No significant circularity detected

full rationale

The paper's derivation rests on direct experimental energy-resolved polarization spectroscopy demonstrating continuous dipole rotation across the vibronic manifold, its suppression at 6 K, and independent first-principles calculations on two distinct defect classes that reproduce orientation shifts scaling with electron-phonon coupling. No load-bearing step reduces a prediction to a fitted input by construction, invokes a self-citation as the sole justification for a uniqueness claim, or renames a known result; the central result follows from empirical data and external computational verification without self-referential equations or ansatzes.

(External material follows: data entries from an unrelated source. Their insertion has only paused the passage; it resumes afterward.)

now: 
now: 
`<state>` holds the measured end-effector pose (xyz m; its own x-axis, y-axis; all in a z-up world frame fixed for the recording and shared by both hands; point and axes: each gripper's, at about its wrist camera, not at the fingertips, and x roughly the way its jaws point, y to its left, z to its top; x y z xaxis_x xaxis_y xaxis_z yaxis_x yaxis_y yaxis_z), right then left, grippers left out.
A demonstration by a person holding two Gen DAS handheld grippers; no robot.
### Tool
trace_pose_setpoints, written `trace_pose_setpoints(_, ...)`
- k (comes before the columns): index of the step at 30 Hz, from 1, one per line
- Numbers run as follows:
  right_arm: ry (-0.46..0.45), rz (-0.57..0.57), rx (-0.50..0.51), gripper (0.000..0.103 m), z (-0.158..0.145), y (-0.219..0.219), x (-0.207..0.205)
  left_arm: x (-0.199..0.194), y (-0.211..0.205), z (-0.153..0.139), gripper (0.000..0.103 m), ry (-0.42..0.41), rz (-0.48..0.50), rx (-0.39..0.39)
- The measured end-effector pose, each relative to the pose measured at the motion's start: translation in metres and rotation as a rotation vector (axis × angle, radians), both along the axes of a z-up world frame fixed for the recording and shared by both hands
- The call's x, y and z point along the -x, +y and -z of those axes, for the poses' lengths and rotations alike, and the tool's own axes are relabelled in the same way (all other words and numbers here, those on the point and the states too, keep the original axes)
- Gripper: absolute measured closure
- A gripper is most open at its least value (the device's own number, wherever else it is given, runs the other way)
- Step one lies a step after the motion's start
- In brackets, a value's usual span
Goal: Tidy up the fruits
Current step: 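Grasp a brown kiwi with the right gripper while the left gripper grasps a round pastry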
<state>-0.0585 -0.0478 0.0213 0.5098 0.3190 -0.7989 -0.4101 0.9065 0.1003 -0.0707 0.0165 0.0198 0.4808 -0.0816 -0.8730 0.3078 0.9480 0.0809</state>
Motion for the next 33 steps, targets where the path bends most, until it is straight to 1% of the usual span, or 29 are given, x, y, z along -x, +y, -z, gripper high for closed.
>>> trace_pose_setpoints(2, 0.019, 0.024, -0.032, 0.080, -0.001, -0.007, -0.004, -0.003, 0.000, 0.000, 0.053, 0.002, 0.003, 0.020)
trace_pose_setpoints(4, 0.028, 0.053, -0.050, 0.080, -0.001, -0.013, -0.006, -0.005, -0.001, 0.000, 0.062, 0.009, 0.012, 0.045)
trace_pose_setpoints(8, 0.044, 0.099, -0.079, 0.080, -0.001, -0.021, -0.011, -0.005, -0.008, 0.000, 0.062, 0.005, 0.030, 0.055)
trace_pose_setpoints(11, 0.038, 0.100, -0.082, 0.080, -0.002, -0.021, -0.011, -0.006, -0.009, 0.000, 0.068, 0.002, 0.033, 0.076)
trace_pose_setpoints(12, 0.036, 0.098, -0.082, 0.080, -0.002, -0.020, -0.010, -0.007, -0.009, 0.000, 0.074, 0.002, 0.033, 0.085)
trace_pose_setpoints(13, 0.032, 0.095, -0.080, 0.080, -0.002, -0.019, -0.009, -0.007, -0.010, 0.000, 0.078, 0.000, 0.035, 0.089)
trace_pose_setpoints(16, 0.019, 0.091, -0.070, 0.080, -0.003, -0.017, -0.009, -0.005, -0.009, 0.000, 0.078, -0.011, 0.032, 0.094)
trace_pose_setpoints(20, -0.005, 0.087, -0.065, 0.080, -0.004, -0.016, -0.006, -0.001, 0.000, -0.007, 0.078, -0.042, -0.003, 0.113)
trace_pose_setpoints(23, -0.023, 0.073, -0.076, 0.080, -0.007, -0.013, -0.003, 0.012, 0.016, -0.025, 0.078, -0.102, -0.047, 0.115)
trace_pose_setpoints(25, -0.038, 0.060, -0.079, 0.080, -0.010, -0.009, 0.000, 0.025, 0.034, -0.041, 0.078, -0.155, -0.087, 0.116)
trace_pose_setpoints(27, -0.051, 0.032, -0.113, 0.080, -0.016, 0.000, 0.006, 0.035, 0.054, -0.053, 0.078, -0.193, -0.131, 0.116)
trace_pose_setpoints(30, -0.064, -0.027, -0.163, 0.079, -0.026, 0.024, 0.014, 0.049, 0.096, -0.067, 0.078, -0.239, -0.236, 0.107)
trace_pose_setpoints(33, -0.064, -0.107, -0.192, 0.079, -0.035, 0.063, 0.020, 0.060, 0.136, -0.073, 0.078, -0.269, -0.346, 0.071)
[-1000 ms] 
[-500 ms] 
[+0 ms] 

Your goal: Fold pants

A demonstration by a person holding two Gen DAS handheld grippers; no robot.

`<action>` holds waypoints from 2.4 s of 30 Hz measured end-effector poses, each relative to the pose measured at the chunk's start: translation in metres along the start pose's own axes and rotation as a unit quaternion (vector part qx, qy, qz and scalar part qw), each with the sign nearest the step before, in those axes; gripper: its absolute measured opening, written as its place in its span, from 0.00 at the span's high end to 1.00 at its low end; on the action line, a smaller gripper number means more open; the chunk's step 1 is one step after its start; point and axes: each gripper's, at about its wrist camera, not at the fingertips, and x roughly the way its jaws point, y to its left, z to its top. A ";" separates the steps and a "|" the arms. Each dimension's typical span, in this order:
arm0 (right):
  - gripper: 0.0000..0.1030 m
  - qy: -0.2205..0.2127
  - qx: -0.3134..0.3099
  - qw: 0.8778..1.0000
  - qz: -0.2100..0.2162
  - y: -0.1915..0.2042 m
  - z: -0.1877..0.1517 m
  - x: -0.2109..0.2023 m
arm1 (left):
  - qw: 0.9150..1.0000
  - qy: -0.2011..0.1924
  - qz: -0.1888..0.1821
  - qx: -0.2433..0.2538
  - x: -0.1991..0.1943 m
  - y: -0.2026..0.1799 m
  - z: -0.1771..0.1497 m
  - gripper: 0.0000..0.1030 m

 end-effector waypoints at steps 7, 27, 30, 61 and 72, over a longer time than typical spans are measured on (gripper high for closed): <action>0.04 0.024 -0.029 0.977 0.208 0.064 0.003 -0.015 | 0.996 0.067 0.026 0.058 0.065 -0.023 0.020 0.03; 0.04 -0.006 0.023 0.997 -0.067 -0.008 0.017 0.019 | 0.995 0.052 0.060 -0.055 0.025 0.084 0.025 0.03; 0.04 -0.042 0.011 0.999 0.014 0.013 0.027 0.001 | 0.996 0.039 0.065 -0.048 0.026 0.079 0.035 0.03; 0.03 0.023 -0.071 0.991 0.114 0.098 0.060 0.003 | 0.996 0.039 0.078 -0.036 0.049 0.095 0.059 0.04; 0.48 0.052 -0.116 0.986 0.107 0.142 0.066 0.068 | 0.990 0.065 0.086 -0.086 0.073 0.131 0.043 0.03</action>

Axiom & Free-Parameter Ledger

0 free parameters · 1 axioms · 0 invented entities

The central claim rests on the standard domain assumption that transition dipoles are static under the Condon approximation and on established experimental and computational techniques; no new free parameters or invented entities are introduced.

axioms (1)
  • domain assumption Transition dipole orientation is fixed by host lattice symmetry and independent of nuclear configuration (Condon approximation).
    This is the baseline assumption explicitly stated as being violated by the observations.